Mitchell Gaines requested a meeting with the Director and after waiting the requisite ten minutes, he was ushered into Oliver Sustain’s office to find the Director of Homeland Security busy reading memos and agent reports.

“Have a seat, Mitch,” he said, pushing over a cup of coffee black with sugar.

“I found something,” the agent reported, and Sustain looked up in surprise.

“Really? Already?”

“It’s not like this person was trying to hide anything. And I’m not sure exactly who, either. I’ve just found a common thread in over half the instances.”

Sustain gave his agent his undivided attention.

“Dantan De Rosier.”

Sustain laughed. “Senator De Rosier’s kid?”

Mitchell ticked off on his fingers, “one – the stock tip that led to a windfall was given to De Rosier’s broker on the kid’s say so. Two, the tip about the nut job who tried to assassinate the President came from the Senator, three,” he went on, listing a dozen cases where either the boy or the Senator was somewhere in the picture.

“What are you saying? This fourteen-year-old kid is a spy? Or Mike is?”

“De Rosier made half a million on a 1K transaction.”

“Senator De Rosier is worth millions,” Sustain scoffed.

“And his boy’s just been diagnosed with a brain tumor or something. Maybe he needs millions for surgery,” Mitchell argued.

“We have the best insurance money can buy,” Sustain shrugged. “And there’s no alternative medicine out there for cases of brain cancer. You want to dig into it a bit more?”

“Yes, Sir. I want to use the NSA to poke into the Senator’s background. The Senator brought his wife’s Great Uncle to see the kid.”

“Townsley Hutton? He’s in the advanced stages of Alzheimer’s.”

“I met him when I delivered the cat to the Senator. He seemed pretty with it to me.”

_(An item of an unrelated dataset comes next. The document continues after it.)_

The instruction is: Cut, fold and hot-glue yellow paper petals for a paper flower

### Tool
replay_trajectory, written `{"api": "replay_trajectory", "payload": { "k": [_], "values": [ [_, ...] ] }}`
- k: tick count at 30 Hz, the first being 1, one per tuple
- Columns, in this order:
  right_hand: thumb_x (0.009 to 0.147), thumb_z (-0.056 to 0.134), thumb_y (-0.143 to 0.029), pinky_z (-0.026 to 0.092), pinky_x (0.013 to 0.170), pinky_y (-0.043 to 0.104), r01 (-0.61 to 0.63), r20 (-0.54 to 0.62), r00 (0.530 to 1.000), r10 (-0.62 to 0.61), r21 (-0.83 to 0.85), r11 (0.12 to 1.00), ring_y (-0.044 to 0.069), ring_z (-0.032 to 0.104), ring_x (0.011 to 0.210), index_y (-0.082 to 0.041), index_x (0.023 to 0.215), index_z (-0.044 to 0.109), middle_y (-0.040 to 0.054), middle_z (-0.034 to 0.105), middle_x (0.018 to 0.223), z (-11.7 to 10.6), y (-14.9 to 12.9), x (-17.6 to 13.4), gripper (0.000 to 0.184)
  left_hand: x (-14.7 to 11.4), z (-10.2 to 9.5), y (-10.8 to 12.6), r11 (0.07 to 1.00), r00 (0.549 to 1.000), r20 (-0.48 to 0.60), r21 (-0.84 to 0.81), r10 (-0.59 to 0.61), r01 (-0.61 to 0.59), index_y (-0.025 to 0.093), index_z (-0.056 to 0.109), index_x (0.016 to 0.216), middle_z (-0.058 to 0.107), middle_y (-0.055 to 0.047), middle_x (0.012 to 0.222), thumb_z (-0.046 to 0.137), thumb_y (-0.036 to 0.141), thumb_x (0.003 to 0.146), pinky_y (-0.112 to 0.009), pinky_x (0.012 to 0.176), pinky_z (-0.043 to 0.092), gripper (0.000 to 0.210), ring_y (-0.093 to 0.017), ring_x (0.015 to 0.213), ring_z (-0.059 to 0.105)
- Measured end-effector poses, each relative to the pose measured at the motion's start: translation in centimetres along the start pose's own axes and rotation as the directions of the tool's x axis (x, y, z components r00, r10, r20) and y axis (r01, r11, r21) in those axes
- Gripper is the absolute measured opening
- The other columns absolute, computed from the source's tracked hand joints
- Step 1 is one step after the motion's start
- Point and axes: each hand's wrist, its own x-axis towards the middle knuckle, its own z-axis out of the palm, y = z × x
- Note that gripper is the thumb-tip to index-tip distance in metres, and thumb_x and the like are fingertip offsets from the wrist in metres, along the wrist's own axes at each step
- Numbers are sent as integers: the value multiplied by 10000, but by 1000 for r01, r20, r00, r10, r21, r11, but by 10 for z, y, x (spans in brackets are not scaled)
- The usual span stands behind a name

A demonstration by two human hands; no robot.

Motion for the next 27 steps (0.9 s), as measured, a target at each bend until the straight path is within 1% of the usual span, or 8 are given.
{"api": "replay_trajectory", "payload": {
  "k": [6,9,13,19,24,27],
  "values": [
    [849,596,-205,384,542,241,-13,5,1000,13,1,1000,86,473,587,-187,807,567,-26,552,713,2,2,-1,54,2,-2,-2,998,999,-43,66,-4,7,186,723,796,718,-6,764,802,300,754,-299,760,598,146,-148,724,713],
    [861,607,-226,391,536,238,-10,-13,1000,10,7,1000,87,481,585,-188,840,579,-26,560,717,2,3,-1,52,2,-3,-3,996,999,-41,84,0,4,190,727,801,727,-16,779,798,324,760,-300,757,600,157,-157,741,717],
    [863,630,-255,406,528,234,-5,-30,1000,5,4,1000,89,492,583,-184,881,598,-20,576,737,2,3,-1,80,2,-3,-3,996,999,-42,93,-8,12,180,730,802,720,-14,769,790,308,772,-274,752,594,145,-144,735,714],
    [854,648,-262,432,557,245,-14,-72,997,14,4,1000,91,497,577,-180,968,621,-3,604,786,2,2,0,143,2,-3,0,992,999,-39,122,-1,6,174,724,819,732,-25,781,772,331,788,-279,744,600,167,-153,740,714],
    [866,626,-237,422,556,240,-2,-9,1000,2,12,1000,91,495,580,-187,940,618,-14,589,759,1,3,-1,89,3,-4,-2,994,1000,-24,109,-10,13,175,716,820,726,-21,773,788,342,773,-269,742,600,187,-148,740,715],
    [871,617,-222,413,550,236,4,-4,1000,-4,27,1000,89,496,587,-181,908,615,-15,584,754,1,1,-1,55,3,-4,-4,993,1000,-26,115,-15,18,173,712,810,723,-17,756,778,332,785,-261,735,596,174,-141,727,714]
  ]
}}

“Whatever you need, Mitch. But why would either the boy or the Senator relay the President’s words about the UN Secretary?”

Mitchell replied, “He told someone at school and it got back to a reporter by a schoolmate. The details are so accurate, she printed it. The kid swore it was Dantan who told him.”

“You talk to him, Dantan?”

“He’s pretty out of it, Director. The doctors did a biopsy on his brain, he’s been having bouts of withdrawal like seizures, but not the same electrical storm as a seizure. Couple of times, he stopped breathing. They’re pretty scared.”

“He might die?”

“The doctors are almost certain he will. They haven’t told the boy or the Senator yet because they aren’t sure what’s wrong with him, and because of Evangeline De Rosier’s death. Too close and too soon.”

“Is Senator De Rosier, asking for leave of absence from his seat?”

“I haven’t heard anything,” he admitted.

“Anyone else interested in Senator De Rosier’s tip?”

Mitchell hesitated. “State police, FBI, NSA, and Secret Service were all over the crime scene. That agent – Jake James, he’s pretty sharp. He is asking questions about the Senator’s tip.”

“I’m curious about how Mike knew the man’s license plate numbers and address. Why don’t we set a little trap for the Senator and one for Dantan? Got any ideas?”

Mitchell grinned. “A few.”

“Let me know what happens.”

“At least surveillance on the kid will be easy. He’s stuck in a private room in a PEDS unit at Walter Reed.”

“Not Crowley?”

“He was transferred for the brain biopsy. Walter Reed has Soong. Doctor Kujowski called in some favors and had them bump the kid in.”

He stood up, shook his boss’s hand. “I sent a Get Well package to the kid from you and the Department, boss.”

“Tasteful, I hope.”

“Kid likes puzzles, books and chocolate. I charged it to you.”

“Thanks. I’ll stop and give my best wishes to Mike,” Sustain returned.

“PEDS floor, room 2205. President’s been there every day with his daughter. She’s the kid’s girlfriend.”

“He’s in and out of the White House?” Sustain looked sharply at his agent.

“A few times. Hasn’t been back since his Dad was there for the Inauguration.”

“So he couldn’t have overheard Jason speaking.”

“Nope. I’m heading to my office to call the NSA for some deep research.”

“Call me when you hear anything.”

Mitchell nodded and shut the door quietly behind himself before heading for the elevators on the fourth floor where the day agents had their carrels. Deep cover employees came into the basements where they weren’t seen or recognized.